I thought about what I had done. They used to call me a goody-two- shoes. All of a sudden, I felt ashamed. I had drank beer, been kissed by three different guys in two weeks, and gone past second base with a guy who carried condoms in his pockets. And not to mention almost smoking and getting raped. I thought of the "Small World" ride at Disneyland. Back when my daddy was alive, he took me to Disneyland and I went on the ride with my brother and my mom. The little multicultural figurines smiled at as we sailed along the river through the different cultures. And that's when I first learned about the word "fuck". Someone had etched "Fuck you!" into the side of our little boat.
I sighed, disgusted at humanity.
There was nothing left for me to do, so I decided to go home and to talk to my brother.

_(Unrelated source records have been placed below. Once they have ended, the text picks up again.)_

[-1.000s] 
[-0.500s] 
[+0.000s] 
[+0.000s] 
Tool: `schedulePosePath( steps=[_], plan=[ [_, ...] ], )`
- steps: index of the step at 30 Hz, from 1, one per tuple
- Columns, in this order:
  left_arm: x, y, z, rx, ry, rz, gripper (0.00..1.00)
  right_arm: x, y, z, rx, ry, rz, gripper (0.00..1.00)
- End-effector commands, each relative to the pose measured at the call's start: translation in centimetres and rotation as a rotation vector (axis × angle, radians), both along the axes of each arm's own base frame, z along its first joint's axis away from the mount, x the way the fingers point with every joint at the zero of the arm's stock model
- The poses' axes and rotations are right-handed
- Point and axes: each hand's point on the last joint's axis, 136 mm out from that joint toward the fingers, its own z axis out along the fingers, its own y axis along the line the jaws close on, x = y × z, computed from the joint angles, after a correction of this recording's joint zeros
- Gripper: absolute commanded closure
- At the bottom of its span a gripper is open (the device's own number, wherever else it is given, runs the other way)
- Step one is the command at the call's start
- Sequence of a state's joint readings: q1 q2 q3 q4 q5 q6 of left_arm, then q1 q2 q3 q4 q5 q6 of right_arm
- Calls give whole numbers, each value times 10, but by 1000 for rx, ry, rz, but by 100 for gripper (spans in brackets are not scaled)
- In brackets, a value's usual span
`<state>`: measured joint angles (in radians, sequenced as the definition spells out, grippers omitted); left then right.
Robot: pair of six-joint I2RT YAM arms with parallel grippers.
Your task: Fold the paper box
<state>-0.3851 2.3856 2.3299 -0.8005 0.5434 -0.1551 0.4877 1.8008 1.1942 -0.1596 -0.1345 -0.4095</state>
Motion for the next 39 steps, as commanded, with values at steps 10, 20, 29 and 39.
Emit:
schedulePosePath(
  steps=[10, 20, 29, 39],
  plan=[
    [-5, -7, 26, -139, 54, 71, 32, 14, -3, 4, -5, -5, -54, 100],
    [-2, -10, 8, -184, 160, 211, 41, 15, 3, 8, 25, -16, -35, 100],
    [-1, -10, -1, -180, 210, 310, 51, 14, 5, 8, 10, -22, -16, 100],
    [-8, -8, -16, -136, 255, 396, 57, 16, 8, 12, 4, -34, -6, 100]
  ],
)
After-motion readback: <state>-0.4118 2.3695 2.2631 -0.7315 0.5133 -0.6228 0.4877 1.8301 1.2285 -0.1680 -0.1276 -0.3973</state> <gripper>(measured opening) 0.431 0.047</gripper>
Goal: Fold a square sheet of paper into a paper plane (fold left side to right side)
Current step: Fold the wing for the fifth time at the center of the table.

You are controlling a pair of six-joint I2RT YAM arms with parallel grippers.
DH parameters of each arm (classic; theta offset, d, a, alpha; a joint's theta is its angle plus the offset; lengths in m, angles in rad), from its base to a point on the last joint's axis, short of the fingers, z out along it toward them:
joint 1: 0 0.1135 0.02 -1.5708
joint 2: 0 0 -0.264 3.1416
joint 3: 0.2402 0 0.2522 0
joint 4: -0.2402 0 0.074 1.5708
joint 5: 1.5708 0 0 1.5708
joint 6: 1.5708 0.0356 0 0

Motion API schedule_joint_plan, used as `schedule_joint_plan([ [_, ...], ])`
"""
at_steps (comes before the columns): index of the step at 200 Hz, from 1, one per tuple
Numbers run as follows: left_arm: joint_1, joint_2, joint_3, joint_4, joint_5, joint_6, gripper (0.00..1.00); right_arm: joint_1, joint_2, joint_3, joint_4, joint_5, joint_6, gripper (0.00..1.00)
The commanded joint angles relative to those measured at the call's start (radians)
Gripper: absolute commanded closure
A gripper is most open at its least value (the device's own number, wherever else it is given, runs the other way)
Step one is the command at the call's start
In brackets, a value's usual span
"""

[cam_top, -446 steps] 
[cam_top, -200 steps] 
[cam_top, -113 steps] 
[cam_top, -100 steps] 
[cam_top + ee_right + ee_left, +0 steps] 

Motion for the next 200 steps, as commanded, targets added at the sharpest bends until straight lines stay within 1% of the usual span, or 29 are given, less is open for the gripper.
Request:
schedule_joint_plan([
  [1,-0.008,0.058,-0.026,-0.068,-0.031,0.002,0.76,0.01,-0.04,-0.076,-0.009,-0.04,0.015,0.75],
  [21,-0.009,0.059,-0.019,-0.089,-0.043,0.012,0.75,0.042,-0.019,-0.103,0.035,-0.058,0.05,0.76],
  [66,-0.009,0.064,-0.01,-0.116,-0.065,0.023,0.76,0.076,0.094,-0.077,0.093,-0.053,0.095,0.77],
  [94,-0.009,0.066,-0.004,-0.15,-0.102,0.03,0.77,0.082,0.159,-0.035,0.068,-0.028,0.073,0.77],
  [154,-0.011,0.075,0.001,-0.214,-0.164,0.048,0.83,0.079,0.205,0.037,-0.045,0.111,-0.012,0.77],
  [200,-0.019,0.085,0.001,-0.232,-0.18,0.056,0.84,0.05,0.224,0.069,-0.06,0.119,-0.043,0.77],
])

The second I walked into the house, I knew coming home had been a mistake. My mother's shrieks pierced the air. The only time she ever appeared to be alive was when she screamed at my brother. I never stuck around long enough to hear the reason for all of their arguments, but the worst part was that he yelled right back. Hostility coursed through the air. I tip-toed up to my room. I tried to drown out the yelling with my pillows. I felt like a little girl whose parents were getting a divorce.
My brother was bipolar. He had awful mood swings. One minute, he's laughing along with you, and the next, he wants to kill you. When he was in a bad mood, there was nothing that anyone could say that could keep him from attacking. My mom got on his bad side a lot. She hadn't wanted a mental kid. All she had wanted was a normal family. She got a smart, angry kid, and a daydreaming thinker who was becoming a junkie. I didn't want to be a junkie. I wanted to make my mom happy. Honest, I did! But it seemed that no matter how hard I tried, she would always just get more depressed. She had been this way since daddy died. The arguments had been rising way up in our family. Maybe that's why I turned out this way. I was quiet. I was thoughtful. I was hopeful. But I was sad.